When I’m researching a product or purchase, I want to know all the relevant information about it NOW, and I am annoyed by extraneous nonsense. That’s lean forward, information acquisition mode… what (as Verklin noted) John Battelle dubbed “the database of our intentions.”

Let’s create another term for this: reptilian advertising. Dan Gilbert, a Harvard social scientist, once quipped that, “The human brain itself is essentially a reptilian weenie, wrapped in a neocortical bun.”* The neocortical bun is the mammalian part. Reptiles look for food when they’re hungry and warmth when they’re cold– sort of like men shopping. Don’t get me wrong: I’m not dissing lizards– reptiles are hardy survivors who have thrived for eons longer than mammals… notwithstanding that whole ice age, dinosaur extinction thing.

Unlike when I’m researching a product for a defined and conscious need, when I’m watching a video online or on my living room couch, walking down the street thinking, having lunch with a friend or doing any activity that is not acutely focused, then I’m open in different ways– open to thinking about my life to come rather than my life right now.

Targeting ONLY the reptilian weenie ignores the mammalian part of the brain, and that’s the artist part of the equation which no algorithm has yet cracked. Things can be relevant without being IMMEDIATELY relevant. Just think about the crashing wave of memory that comes back suddenly when you smell something from your childhood? (Proust fans, I’m talking to you here…). Or think about the moment of confusion when you meet a work friend while out with your family, or vice versa– “wait, who am I right now?”
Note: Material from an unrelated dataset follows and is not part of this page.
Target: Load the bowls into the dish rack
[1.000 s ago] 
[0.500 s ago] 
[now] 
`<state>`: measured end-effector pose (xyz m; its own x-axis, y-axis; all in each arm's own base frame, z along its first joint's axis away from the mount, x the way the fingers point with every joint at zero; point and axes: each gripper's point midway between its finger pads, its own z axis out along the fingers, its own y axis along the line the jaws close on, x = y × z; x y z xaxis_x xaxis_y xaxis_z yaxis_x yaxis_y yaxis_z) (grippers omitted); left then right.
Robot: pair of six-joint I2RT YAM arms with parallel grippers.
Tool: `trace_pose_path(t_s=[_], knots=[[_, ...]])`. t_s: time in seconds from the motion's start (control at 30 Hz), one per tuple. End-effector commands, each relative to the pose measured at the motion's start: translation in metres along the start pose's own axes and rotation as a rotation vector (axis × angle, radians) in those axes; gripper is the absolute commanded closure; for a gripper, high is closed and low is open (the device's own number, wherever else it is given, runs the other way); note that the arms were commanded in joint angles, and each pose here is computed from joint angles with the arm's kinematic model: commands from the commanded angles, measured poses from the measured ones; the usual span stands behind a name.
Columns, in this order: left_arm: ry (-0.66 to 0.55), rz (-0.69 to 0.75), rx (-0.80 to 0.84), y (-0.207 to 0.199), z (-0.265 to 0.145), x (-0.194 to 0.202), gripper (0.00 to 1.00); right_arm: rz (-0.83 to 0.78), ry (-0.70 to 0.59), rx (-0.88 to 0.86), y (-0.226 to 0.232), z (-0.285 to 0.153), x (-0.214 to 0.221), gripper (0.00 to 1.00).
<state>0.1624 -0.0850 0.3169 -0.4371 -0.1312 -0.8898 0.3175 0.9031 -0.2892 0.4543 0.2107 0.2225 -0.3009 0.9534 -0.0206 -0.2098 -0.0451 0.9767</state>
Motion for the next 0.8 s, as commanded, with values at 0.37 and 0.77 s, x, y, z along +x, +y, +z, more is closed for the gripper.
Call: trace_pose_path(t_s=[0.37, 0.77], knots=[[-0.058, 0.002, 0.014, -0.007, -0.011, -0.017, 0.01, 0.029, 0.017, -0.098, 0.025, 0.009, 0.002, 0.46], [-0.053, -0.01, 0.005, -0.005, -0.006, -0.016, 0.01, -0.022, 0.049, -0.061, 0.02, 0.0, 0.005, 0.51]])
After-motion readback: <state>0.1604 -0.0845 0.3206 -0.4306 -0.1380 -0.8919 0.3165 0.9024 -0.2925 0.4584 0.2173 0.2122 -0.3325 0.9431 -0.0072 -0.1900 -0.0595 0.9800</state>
Context is everything, but context is non-linear, faceted and sometimes confusing. Relevance is not a straight line between two dots: it’s an ever-expanding cone. The edges of that cone are like the “here be dragons” white spaces on old maps, and those white spaces are lands that strong brands can colonize in the mammalian brain. (See Dan Sperber and Deirdre Wilson’s fascinating 1995 book Relevance: Communication and Cognition for more on this, but only if you have a lot of time on your hands.)

We are not entirely rational creatures. If we were, then songs wouldn’t get stuck in our heads; we wouldn’t make impulse purchases; we wouldn’t eat that WHOLE bag of salty chips, wouldn’t forget to exercise, keep smoking or drunk dial an old flame at 2:13am.

Data is only the new creative if you’re talking about Mr. Data on Star Trek the Next Generation.

* Note that in the original post I misattributed the quotation and adjusted after a friend pointed out my error.